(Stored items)
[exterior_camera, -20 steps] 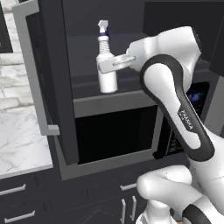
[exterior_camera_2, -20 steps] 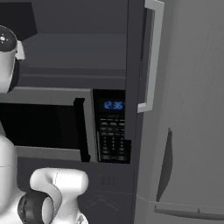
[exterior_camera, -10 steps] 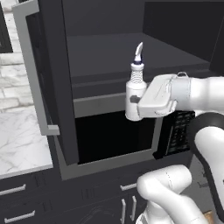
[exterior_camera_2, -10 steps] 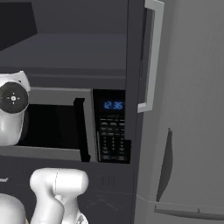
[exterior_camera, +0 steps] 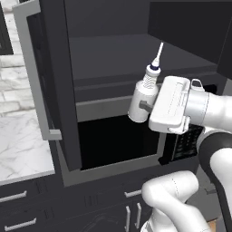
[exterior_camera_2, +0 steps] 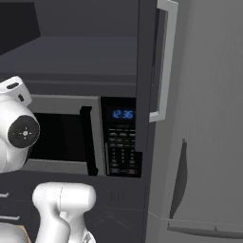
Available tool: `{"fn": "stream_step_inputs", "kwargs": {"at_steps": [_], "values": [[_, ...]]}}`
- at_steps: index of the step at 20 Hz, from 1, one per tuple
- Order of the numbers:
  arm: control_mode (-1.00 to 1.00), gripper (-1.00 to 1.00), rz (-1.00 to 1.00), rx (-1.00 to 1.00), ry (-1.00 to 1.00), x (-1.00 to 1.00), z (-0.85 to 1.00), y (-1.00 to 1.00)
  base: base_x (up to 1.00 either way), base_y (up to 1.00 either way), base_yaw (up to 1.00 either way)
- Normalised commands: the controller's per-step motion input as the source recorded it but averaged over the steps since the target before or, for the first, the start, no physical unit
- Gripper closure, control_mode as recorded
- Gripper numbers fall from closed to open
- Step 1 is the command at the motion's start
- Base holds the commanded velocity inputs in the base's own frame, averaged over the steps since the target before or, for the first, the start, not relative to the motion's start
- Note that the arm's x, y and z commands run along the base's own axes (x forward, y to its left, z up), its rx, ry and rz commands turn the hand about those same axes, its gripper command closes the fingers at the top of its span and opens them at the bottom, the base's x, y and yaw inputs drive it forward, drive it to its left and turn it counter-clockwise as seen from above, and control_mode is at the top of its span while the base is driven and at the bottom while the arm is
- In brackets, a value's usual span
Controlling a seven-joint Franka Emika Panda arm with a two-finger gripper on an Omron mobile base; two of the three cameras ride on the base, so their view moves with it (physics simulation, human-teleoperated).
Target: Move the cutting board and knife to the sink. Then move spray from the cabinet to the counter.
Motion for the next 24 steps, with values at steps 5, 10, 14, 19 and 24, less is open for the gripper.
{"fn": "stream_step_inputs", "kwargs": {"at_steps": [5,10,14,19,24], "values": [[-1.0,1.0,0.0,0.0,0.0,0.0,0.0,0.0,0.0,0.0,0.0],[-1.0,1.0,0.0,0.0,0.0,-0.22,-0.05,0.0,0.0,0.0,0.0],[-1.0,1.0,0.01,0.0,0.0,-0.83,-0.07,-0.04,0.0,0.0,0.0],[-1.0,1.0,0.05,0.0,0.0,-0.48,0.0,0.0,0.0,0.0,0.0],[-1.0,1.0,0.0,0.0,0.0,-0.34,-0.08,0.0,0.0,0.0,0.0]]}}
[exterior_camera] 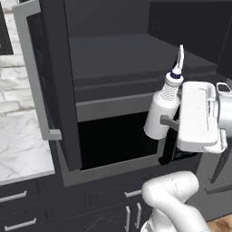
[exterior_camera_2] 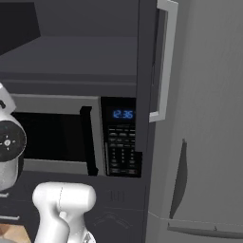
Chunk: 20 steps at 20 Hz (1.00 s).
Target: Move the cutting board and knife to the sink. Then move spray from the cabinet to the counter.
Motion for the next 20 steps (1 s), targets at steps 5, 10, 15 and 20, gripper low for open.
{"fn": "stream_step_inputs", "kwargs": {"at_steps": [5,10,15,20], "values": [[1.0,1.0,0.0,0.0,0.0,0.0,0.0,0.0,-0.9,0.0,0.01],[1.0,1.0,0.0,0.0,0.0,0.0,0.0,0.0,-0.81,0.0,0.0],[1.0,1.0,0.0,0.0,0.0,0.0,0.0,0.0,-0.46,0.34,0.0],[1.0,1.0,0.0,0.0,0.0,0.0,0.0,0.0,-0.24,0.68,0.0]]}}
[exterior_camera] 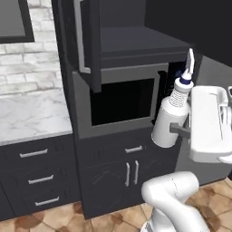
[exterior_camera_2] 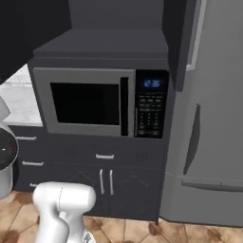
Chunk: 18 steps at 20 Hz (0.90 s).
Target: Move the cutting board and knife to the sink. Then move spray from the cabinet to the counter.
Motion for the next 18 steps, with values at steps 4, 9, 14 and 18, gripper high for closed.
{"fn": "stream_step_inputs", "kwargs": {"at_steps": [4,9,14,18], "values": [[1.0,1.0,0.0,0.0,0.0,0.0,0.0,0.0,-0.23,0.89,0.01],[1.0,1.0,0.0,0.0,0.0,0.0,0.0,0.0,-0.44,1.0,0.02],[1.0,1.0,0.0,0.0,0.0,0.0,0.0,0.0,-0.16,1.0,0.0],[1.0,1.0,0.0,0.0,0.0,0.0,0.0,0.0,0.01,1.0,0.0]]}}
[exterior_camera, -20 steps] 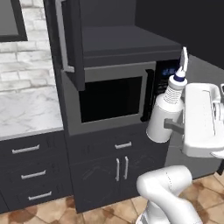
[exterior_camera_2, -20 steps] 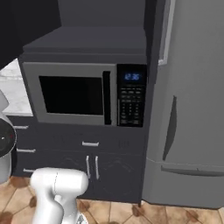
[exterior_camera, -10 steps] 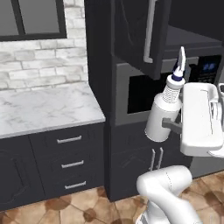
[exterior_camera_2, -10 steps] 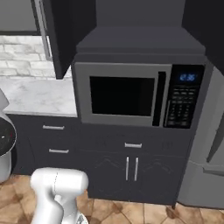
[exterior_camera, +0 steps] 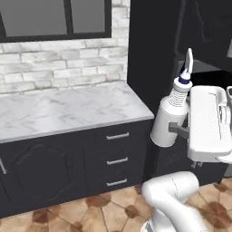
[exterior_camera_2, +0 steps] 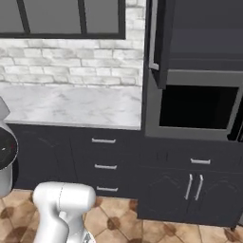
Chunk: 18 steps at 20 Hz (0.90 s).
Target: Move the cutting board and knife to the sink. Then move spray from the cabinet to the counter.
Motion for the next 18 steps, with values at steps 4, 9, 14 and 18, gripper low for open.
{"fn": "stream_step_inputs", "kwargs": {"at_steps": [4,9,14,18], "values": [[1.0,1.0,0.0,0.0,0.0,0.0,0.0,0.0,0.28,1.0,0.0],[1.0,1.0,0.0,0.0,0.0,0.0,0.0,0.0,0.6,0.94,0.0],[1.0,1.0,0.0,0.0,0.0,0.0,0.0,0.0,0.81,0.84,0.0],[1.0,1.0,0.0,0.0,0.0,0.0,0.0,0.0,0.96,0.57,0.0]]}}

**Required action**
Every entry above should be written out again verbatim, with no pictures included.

**Answer to the exercise**
[exterior_camera, -20 steps] 
[exterior_camera_2, -20 steps] 
[exterior_camera, -10 steps] 
[exterior_camera_2, -10 steps] 
[exterior_camera, +0 steps] 
[exterior_camera_2, +0 steps] 
Available tool: `{"fn": "stream_step_inputs", "kwargs": {"at_steps": [_], "values": [[_, ...]]}}`
- at_steps: index of the step at 20 Hz, from 1, one per tuple
- Order of the numbers:
  arm: control_mode (-1.00 to 1.00), gripper (-1.00 to 1.00), rz (-1.00 to 1.00), rx (-1.00 to 1.00), ry (-1.00 to 1.00), x (-1.00 to 1.00), z (-0.85 to 1.00), y (-1.00 to 1.00)
  base: base_x (up to 1.00 either way), base_y (up to 1.00 either way), base_yaw (up to 1.00 either way)
- Normalised commands: the controller's per-step motion input as the source recorded it but averaged over the steps since the target before or, for the first, the start, no physical unit
- Gripper closure, control_mode as recorded
- Gripper numbers fall from closed to open
- Step 1 is the command at the motion's start
- Base holds the commanded velocity inputs in the base's own frame, averaged over the steps since the target before or, for the first, the start, not relative to the motion's start
- Note that the arm's x, y and z commands run along the base's own axes (x forward, y to its left, z up), its rx, ry and rz commands turn the hand about those same axes, its gripper command closes the fingers at the top of its span and opens them at the bottom, the base's x, y and yaw inputs drive it forward, drive it to its left and turn it counter-clockwise as seen from above, and control_mode is at the top of its span while the base is driven and at the bottom while the arm is
- In brackets, a value's usual span
Controlling a seven-joint Franka Emika Panda arm with a two-finger gripper on an Omron mobile base; two of the three cameras ride on the base, so their view moves with it (physics simulation, human-teleoperated).
Target: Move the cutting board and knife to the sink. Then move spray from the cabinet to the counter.
Motion for the next 24 steps, with values at steps 5, 10, 14, 19 and 24, less is open for the gripper.
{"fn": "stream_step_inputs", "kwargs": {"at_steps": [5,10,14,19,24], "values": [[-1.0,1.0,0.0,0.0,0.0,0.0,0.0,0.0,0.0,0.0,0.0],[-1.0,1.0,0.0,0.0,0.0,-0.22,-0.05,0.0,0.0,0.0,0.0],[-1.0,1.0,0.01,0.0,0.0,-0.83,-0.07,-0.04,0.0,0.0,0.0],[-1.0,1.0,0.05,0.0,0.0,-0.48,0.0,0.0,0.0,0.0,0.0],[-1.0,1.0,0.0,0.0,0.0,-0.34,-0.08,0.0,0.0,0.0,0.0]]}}
[exterior_camera] 
[exterior_camera_2] 
Chunk: 20 steps at 20 Hz (1.00 s).
Target: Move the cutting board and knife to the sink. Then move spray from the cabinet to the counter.
Motion for the next 20 steps (1 s), targets at steps 5, 10, 15 and 20, gripper low for open.
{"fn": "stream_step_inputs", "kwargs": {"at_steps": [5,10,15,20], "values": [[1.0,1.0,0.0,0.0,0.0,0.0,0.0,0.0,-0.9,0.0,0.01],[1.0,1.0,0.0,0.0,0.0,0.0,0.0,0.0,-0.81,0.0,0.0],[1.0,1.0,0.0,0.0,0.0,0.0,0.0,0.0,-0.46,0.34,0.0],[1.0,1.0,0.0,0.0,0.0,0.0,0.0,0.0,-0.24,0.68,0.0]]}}
[exterior_camera] 
[exterior_camera_2] 
Chunk: 18 steps at 20 Hz (0.90 s).
Target: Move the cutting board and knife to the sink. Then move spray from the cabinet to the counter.
Motion for the next 18 steps, with values at steps 4, 9, 14 and 18, gripper high for closed.
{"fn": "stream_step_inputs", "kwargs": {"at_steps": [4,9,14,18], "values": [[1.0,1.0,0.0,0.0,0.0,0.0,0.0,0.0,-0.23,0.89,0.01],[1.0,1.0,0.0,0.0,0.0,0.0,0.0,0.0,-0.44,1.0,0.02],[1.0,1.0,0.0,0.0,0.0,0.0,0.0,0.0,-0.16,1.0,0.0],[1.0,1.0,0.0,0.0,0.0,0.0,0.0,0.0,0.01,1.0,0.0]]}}
[exterior_camera, -20 steps] 
[exterior_camera_2, -20 steps] 
[exterior_camera, -10 steps] 
[exterior_camera_2, -10 steps] 
[exterior_camera, +0 steps] 
[exterior_camera_2, +0 steps] 
Chunk: 18 steps at 20 Hz (0.90 s).
Target: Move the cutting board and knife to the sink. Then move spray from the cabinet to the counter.
Motion for the next 18 steps, with values at steps 4, 9, 14 and 18, gripper low for open.
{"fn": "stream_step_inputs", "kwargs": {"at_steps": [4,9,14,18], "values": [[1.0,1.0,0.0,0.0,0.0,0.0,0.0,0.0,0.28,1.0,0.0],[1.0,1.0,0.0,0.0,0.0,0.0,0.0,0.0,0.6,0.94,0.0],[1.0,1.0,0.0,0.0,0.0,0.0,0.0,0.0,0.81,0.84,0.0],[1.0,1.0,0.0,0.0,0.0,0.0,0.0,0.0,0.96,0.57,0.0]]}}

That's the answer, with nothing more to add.